Jan Plas (16 March 19451 September 2010) was a Dutch professional kickboxer, trainer and founder of the Mejiro Gym in Amsterdam. He is considered to be the father of kickboxing in the Netherlands.

Career
Plas began his career in martial arts in karate, learning Kyokushin from Jon Bluming. He founded the Mejiro Gym in 1978 after learning kickboxing from Kenji Kurosaki, a Japanese martial artist who founded the original Mejiro Gym in Mejiro, Tokyo. In 1976, he founded the NKBB (The Dutch Kickboxing Association) with Thom Harinck. He also went on to run the Vos Gym and trained many world-class fighters including Peter Aerts, Lucien Carbin, Ivan Hippolyte, Rob Kaman, Andre Mannaart and Fred Royers.

Plas was also a member of the Dutch organized crime world.
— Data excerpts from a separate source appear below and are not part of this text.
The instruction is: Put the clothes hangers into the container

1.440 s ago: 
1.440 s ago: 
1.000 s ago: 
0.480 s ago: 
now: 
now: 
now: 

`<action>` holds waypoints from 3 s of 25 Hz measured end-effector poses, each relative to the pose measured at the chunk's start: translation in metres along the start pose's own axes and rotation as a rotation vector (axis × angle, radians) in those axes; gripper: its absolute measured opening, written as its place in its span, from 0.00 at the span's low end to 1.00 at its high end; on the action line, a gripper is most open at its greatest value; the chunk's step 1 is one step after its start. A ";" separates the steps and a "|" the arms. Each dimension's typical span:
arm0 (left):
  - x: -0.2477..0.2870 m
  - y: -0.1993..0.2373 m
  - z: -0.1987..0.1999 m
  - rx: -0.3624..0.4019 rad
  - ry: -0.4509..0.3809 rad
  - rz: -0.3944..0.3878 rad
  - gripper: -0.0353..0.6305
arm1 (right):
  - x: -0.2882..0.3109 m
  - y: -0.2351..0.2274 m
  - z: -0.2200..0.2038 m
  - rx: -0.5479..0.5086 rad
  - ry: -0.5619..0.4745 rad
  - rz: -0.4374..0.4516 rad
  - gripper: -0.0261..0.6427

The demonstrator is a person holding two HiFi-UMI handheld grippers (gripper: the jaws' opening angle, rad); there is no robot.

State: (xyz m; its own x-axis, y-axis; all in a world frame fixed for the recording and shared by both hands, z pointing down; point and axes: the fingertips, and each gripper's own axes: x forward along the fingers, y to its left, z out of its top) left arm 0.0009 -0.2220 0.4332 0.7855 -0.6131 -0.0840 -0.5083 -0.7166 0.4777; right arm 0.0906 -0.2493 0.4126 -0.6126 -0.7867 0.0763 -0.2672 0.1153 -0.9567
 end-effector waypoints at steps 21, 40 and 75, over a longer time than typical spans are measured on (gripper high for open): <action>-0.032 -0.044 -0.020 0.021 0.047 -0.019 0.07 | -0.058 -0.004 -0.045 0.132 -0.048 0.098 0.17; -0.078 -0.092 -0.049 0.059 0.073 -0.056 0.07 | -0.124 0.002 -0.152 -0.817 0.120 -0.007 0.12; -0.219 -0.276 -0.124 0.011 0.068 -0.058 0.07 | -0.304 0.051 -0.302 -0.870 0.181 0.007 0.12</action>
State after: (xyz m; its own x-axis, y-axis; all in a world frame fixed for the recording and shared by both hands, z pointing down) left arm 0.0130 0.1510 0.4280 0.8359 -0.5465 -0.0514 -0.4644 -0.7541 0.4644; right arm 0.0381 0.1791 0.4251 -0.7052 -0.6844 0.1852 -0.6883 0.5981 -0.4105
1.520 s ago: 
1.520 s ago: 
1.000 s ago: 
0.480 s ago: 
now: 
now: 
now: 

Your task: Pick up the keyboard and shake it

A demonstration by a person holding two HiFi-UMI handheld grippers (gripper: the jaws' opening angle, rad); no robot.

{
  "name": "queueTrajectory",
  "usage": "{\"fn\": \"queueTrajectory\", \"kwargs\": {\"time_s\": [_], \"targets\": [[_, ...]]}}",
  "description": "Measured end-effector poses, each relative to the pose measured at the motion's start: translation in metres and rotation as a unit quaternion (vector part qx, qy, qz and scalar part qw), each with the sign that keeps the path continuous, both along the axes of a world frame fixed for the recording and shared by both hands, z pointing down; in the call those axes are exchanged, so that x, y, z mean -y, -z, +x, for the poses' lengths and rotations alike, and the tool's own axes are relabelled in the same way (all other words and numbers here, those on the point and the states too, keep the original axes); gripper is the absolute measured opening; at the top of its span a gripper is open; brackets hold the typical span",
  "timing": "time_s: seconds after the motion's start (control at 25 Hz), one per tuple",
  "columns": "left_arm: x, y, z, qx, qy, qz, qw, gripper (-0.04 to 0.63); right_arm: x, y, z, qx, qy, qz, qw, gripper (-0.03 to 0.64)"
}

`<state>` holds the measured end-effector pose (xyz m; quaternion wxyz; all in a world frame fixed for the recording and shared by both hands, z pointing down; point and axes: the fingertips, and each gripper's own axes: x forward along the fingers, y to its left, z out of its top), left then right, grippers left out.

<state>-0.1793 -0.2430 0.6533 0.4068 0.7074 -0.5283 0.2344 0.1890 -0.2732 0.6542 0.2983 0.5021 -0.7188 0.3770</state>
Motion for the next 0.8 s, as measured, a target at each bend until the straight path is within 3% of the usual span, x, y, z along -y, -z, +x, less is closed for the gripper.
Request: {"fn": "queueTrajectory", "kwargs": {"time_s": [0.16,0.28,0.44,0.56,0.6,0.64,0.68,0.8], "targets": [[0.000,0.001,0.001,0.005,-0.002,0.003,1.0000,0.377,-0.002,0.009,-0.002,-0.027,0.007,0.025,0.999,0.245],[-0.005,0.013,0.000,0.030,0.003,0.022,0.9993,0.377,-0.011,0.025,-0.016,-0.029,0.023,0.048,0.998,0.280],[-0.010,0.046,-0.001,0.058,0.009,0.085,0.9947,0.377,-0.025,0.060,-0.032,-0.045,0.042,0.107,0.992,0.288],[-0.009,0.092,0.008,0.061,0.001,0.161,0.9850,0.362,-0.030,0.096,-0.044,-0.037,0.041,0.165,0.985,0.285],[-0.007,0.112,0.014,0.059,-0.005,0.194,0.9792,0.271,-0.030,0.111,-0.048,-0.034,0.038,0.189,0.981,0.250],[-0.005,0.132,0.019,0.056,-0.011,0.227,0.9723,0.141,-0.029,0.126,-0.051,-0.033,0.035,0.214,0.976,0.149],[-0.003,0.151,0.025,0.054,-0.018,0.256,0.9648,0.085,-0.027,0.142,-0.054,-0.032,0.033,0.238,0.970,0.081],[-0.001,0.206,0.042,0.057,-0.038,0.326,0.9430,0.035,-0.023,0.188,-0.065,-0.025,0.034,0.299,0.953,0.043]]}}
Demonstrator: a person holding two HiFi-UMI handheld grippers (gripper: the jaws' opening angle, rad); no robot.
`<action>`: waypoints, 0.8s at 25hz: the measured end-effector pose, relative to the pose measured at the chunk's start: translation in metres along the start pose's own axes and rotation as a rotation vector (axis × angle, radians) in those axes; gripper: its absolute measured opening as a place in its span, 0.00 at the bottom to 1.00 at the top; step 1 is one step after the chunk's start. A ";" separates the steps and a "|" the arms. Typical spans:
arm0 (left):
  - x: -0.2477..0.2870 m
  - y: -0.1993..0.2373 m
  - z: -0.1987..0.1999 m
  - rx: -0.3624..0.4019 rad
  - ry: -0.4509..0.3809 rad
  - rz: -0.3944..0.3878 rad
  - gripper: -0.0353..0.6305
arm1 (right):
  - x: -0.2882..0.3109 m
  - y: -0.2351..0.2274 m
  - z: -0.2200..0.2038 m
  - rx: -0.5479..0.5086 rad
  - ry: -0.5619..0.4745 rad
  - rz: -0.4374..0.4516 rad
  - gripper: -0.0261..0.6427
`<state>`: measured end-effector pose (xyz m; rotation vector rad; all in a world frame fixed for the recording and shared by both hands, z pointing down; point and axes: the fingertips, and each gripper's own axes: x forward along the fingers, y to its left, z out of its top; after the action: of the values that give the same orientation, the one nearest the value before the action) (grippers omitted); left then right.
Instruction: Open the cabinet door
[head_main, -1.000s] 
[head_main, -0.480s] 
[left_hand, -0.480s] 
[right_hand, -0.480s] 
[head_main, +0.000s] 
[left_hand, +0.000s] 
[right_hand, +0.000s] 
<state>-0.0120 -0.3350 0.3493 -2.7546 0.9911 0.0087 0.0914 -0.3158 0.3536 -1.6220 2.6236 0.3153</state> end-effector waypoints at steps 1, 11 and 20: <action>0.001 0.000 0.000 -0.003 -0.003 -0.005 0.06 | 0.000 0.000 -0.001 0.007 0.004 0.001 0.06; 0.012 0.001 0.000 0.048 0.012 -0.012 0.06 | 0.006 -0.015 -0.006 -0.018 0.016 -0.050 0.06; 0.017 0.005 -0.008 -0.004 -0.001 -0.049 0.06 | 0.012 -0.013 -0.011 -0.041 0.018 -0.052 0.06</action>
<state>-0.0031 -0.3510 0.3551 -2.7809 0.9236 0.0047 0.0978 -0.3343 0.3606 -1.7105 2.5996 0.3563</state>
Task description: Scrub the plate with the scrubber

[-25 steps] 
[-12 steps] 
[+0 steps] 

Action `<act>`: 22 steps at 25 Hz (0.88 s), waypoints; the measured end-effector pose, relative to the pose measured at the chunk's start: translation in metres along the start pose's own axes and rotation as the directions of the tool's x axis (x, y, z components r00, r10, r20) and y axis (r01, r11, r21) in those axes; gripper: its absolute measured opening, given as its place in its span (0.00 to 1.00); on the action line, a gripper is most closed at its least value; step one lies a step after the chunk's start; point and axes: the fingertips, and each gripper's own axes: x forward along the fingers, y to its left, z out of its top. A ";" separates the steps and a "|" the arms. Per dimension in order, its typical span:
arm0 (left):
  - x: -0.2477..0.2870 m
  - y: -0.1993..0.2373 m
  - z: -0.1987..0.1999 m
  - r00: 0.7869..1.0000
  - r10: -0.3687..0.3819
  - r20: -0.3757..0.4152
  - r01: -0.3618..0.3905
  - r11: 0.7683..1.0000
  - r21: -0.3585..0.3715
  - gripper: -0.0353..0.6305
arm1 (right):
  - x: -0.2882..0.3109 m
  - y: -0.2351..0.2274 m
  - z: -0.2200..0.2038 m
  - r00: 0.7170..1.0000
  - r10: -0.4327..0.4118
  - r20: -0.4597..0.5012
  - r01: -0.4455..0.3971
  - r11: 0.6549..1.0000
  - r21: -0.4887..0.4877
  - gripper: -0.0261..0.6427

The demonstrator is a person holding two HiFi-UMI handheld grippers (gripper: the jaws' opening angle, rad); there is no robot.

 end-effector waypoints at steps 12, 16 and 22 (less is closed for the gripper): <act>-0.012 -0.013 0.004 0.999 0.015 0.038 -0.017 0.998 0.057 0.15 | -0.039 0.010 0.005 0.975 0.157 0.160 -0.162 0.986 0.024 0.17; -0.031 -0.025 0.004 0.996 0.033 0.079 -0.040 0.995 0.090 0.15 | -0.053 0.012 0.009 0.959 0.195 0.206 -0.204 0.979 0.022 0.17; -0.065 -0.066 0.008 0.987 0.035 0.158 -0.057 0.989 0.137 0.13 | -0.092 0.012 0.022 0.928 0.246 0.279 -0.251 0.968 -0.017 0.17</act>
In 1986, he was involved in the kidnapping of Gijs van Dam II, the son of hash dealer Gijs van Dam, with a gang run by the drug lord Johan Verhoek, also known as "De Hakkelaar". In April 2008, Plas was arrested on suspicion of drug trafficking and his daughter and son-in-law, both police officers in Amsterdam, were charged with fraud and money laundering.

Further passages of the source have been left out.